Work item: Look below for the line containing "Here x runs"; from there through the line containing "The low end", both lines included, please set down each line exactly and nothing else.

=====

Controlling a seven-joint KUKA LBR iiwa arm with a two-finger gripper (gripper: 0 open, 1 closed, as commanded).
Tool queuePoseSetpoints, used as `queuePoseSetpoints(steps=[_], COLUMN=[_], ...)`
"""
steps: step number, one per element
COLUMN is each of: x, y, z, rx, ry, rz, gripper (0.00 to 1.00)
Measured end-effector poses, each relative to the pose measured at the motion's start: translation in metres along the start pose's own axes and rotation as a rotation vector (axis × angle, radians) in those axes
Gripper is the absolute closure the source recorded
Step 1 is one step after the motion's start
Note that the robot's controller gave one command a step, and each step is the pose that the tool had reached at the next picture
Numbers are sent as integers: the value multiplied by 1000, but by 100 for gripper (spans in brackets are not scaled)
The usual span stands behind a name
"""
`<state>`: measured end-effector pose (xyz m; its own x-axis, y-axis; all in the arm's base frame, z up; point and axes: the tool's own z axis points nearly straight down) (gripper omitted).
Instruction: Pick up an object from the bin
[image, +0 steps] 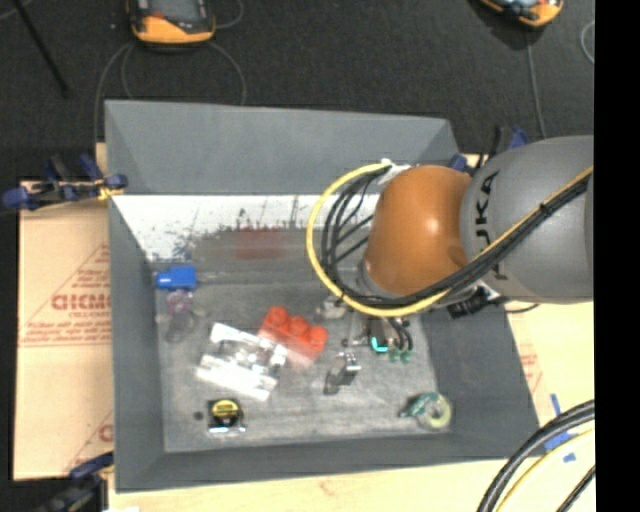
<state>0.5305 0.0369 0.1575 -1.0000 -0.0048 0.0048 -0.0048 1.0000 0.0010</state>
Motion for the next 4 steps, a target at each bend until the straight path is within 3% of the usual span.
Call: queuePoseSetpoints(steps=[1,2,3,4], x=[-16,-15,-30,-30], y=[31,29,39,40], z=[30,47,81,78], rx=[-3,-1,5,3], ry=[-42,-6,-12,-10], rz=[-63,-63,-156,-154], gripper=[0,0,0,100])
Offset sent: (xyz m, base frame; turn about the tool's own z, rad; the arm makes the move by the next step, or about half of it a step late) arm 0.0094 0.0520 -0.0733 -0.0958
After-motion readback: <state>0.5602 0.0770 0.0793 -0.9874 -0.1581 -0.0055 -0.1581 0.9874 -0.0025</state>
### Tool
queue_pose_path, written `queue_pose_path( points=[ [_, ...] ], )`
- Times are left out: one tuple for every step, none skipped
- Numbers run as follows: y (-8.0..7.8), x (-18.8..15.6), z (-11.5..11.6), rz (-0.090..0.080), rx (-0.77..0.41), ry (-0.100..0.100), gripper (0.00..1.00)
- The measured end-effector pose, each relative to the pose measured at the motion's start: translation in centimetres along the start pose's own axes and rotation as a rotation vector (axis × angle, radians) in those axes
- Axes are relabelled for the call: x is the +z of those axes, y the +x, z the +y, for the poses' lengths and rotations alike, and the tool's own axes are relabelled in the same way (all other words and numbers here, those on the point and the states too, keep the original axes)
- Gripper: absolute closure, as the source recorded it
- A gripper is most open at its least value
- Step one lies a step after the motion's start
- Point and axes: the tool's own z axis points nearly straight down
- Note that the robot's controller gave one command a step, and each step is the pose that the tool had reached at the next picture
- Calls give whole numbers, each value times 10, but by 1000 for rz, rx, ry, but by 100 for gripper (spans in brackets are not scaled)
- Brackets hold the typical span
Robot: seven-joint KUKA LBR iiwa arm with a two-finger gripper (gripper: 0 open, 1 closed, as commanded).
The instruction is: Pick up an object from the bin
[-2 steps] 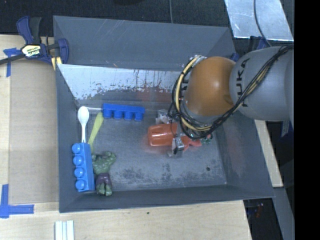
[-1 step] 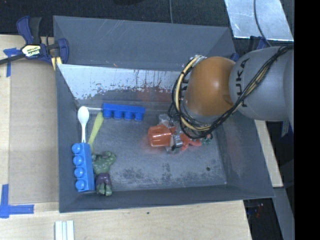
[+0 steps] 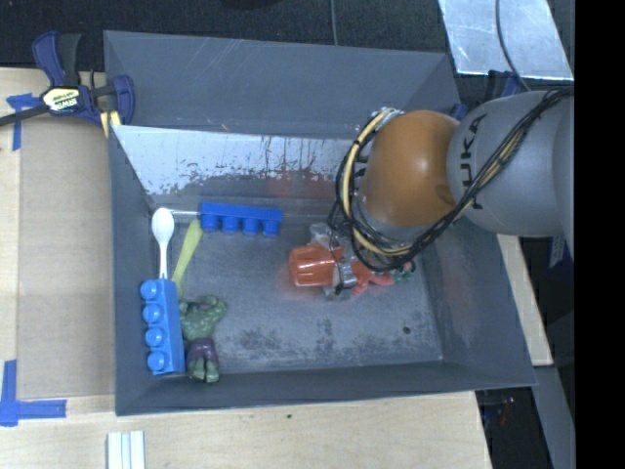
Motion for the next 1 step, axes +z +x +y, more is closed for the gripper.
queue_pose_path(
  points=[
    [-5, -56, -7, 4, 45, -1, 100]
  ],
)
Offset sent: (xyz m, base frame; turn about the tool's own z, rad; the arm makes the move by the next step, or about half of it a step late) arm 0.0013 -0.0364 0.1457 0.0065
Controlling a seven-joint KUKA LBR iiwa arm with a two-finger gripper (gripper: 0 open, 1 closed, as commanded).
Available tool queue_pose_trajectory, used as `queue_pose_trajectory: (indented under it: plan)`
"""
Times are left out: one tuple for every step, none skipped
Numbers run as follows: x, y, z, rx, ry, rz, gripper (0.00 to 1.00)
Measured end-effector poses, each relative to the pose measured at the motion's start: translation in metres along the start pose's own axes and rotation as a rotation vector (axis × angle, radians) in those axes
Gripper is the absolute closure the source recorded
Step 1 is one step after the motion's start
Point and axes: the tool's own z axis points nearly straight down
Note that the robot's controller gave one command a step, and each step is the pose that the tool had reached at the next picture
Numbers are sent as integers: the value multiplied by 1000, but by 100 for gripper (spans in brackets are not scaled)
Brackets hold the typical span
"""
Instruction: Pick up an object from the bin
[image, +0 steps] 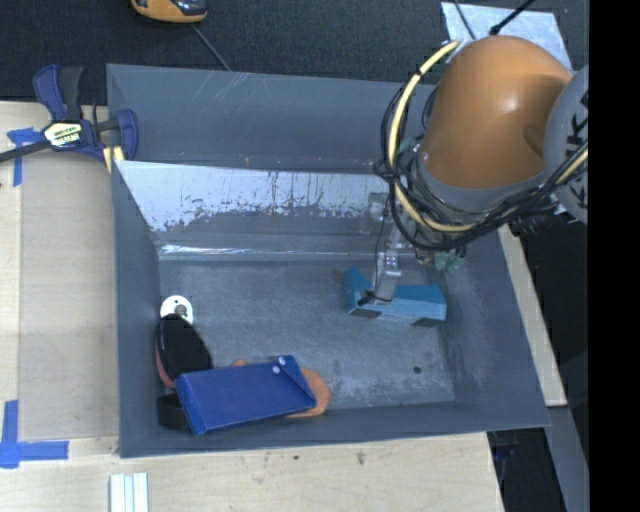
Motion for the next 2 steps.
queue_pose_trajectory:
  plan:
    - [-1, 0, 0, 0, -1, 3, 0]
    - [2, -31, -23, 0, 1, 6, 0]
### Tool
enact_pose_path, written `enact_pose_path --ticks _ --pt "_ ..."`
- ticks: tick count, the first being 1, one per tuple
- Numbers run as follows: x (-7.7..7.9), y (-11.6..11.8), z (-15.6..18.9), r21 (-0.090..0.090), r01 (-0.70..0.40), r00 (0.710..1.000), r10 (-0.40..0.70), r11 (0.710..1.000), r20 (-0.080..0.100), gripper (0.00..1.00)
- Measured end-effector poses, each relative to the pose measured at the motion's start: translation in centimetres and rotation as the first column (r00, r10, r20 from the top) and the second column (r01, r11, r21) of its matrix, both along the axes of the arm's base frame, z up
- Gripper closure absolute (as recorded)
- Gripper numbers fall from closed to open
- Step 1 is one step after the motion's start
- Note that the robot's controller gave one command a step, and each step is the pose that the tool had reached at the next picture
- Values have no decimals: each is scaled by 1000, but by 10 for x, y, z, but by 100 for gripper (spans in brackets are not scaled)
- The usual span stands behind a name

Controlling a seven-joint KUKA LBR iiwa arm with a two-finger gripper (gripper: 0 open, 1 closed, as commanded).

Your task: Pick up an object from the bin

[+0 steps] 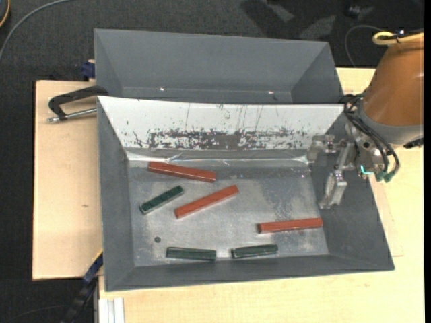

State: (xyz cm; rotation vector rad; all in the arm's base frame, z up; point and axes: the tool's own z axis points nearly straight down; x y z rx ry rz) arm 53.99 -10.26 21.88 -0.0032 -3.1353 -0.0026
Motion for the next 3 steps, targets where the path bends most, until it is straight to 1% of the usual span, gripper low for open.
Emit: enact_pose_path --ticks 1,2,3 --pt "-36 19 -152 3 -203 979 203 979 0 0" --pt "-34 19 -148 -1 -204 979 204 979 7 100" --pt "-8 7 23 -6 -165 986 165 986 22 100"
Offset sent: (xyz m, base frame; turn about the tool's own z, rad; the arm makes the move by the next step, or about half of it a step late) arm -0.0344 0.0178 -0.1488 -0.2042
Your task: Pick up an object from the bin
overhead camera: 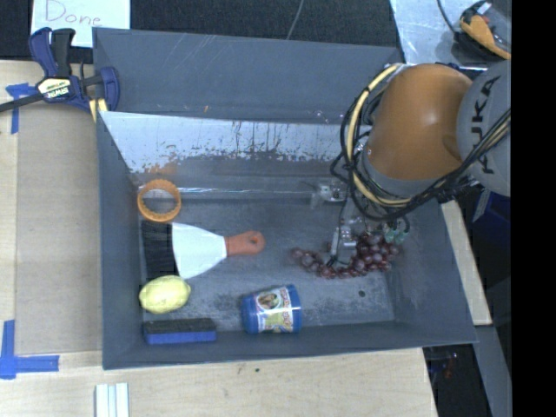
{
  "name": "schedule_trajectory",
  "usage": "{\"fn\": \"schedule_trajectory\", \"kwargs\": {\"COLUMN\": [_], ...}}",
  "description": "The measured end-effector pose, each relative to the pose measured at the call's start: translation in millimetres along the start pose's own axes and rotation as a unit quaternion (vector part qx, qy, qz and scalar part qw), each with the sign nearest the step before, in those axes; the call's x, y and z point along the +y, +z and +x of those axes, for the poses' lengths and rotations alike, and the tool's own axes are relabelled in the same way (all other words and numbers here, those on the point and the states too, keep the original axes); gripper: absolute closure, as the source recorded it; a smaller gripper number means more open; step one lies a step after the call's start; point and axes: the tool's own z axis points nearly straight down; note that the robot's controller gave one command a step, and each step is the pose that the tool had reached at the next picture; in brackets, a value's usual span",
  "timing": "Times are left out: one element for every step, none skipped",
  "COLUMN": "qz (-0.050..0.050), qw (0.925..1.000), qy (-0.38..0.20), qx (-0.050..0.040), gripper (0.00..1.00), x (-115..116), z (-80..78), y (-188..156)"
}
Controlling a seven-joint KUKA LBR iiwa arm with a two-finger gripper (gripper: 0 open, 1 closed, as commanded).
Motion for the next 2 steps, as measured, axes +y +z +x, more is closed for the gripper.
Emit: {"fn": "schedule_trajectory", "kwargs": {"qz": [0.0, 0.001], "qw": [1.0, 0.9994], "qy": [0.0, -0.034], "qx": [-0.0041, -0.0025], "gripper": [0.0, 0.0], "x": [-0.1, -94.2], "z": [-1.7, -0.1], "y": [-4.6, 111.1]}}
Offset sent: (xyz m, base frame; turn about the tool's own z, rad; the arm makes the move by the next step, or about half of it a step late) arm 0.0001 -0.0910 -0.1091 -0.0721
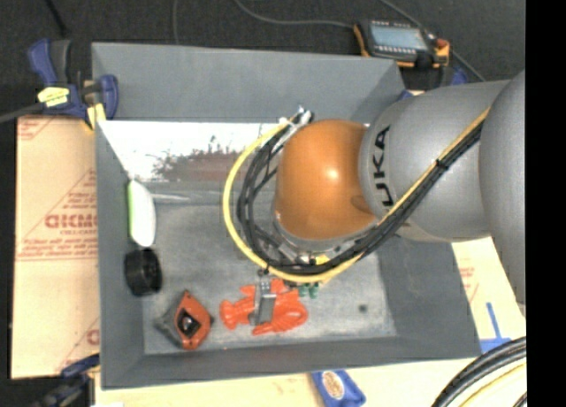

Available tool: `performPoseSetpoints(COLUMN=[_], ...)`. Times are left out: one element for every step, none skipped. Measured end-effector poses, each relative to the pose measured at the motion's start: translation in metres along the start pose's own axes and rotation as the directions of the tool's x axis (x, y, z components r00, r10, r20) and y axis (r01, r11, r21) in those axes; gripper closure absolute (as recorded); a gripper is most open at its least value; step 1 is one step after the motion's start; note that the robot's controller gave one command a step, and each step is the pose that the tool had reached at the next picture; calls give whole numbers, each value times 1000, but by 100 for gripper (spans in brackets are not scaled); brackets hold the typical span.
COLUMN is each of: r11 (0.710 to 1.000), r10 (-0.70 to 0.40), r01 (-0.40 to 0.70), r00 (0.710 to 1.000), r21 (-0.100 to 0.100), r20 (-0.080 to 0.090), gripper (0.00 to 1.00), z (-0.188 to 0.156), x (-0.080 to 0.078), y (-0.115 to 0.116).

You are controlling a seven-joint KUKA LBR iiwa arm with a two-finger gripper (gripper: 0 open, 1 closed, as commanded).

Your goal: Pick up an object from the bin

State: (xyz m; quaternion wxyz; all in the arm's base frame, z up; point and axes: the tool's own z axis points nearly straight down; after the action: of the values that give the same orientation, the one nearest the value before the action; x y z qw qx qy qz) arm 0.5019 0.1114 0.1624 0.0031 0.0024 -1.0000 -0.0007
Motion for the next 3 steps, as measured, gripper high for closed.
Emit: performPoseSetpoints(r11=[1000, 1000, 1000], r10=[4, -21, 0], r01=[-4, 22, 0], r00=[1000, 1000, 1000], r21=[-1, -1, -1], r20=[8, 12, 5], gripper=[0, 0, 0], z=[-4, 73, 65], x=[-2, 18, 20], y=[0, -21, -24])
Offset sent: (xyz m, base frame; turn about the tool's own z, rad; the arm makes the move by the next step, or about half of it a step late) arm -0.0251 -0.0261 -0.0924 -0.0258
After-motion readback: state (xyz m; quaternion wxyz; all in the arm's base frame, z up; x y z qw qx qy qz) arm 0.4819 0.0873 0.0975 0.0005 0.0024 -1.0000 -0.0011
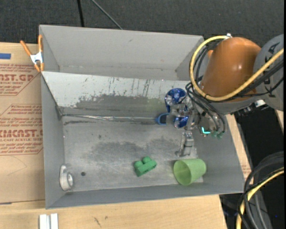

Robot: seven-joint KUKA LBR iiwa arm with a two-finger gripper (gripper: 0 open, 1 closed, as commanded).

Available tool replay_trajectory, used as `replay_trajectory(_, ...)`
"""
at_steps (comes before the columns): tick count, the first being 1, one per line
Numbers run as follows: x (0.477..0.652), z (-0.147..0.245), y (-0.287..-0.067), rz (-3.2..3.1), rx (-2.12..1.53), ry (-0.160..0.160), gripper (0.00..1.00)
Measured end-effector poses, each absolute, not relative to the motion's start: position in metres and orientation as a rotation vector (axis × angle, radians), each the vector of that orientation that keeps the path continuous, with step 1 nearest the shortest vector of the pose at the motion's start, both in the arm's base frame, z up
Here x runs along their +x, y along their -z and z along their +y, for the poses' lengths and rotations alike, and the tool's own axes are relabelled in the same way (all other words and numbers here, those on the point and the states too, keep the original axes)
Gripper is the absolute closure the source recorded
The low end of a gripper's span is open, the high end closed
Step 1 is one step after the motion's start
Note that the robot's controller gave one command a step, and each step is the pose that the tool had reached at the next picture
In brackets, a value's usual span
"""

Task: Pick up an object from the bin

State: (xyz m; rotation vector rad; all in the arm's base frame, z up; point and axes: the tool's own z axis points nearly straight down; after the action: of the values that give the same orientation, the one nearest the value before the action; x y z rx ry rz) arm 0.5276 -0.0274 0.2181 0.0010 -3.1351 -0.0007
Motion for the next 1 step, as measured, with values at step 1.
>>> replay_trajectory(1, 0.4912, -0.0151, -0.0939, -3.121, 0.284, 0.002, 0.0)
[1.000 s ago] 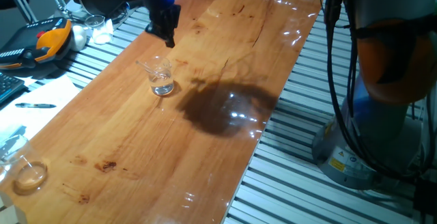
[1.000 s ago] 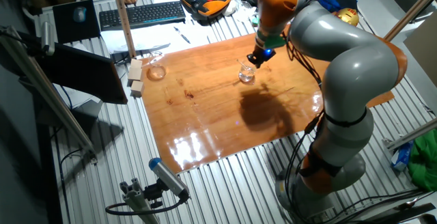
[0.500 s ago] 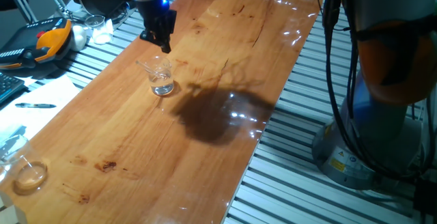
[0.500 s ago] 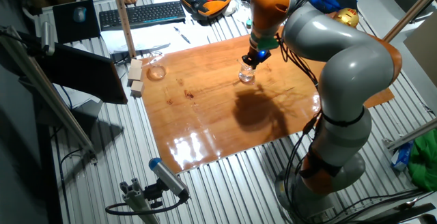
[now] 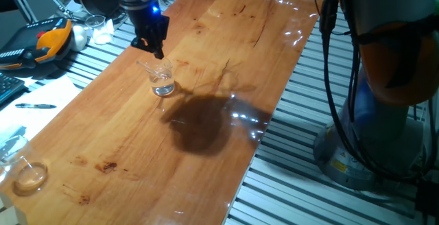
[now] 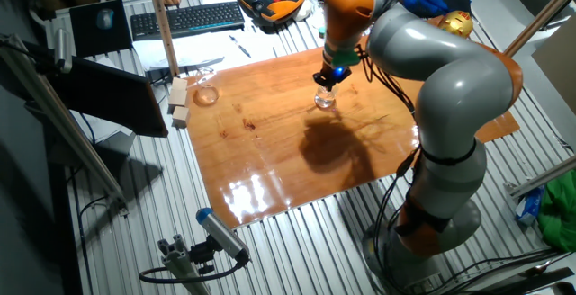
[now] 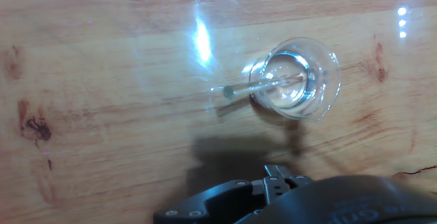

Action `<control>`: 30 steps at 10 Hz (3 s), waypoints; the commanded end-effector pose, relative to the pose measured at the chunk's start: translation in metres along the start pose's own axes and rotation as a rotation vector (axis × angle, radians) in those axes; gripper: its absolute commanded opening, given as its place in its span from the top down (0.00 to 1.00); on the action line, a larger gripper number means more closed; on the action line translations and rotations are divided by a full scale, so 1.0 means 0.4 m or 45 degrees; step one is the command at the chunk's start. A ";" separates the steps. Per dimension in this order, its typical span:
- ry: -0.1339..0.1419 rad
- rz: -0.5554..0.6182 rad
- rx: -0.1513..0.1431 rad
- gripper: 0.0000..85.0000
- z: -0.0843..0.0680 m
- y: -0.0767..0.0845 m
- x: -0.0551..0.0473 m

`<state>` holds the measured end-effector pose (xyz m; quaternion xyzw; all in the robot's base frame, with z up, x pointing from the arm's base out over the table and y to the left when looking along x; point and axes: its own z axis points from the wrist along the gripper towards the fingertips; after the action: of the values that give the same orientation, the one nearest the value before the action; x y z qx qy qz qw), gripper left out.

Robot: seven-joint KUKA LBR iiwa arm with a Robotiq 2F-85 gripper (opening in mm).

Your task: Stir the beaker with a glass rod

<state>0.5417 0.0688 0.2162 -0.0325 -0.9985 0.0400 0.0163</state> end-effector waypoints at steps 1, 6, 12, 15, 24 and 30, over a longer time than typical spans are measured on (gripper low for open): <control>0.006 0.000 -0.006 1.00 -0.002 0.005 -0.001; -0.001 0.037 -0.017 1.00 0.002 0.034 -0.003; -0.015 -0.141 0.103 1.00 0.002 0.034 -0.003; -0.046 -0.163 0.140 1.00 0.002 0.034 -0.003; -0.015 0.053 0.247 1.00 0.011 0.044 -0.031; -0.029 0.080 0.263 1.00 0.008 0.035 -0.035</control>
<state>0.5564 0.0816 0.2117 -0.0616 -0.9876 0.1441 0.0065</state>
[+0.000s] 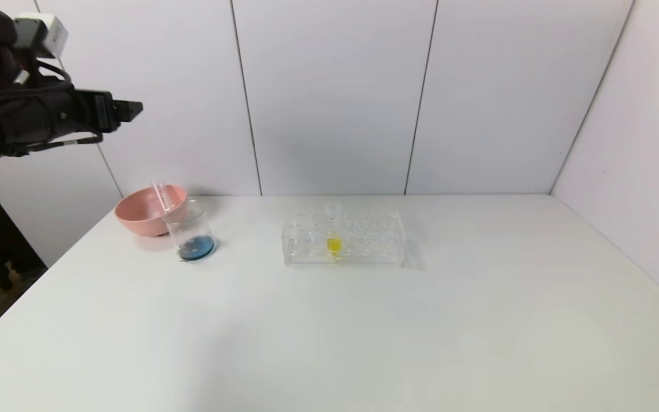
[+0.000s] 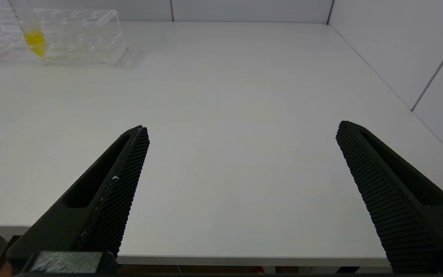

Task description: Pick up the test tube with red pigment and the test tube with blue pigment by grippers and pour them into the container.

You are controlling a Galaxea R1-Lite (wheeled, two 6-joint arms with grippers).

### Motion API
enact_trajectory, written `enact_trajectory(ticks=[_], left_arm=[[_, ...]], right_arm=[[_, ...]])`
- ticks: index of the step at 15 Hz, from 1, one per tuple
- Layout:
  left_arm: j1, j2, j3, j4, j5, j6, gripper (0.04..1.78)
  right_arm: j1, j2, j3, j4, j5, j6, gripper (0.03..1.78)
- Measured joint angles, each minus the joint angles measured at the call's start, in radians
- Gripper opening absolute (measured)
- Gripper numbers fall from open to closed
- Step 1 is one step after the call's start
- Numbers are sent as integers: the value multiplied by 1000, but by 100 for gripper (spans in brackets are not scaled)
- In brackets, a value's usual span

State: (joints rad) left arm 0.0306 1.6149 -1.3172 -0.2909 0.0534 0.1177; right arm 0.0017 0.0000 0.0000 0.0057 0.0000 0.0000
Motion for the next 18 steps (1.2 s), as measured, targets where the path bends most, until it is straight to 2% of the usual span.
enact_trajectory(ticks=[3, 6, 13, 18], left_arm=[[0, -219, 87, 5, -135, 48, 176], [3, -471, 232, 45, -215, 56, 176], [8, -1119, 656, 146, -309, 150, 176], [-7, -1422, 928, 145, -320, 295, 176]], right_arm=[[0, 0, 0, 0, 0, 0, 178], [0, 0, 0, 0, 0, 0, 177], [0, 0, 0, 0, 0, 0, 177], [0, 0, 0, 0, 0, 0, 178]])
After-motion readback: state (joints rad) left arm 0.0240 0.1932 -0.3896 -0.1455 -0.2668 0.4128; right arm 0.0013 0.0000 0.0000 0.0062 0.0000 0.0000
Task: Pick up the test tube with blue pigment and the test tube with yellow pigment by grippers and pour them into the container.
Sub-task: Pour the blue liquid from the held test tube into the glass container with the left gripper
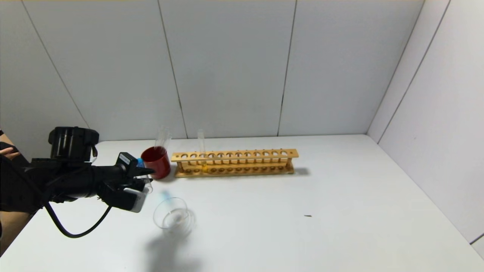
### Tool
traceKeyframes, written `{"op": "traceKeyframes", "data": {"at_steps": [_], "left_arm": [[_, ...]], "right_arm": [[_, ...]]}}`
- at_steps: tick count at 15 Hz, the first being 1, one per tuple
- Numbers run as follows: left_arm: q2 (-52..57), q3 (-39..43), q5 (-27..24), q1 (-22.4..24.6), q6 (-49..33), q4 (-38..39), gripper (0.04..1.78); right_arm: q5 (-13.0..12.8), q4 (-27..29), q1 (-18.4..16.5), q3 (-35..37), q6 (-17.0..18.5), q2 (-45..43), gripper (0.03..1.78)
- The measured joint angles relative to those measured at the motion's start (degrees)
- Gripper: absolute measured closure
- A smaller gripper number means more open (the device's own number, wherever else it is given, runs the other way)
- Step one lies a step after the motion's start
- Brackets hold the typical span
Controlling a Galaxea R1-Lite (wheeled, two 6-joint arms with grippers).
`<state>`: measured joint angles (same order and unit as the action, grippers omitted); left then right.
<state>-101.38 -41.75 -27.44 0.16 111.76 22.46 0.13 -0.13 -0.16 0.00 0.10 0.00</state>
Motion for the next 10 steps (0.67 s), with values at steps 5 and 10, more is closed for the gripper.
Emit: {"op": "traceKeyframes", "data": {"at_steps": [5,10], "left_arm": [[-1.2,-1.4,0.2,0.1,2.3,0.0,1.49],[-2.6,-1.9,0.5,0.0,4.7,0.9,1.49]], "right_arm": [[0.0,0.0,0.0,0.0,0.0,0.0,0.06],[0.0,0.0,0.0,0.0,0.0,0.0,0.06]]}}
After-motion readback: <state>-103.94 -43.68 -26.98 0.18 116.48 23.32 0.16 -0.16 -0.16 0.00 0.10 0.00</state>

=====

Solution below:
Here x runs along their +x, y along their -z and z along their +y, for the poses' lengths and rotations alike, and the tool's own axes are relabelled in the same way (all other words and numbers here, those on the point and the states too, keep the original axes)
Gripper is the absolute closure the source recorded
The low end of a gripper's span is open, the high end closed

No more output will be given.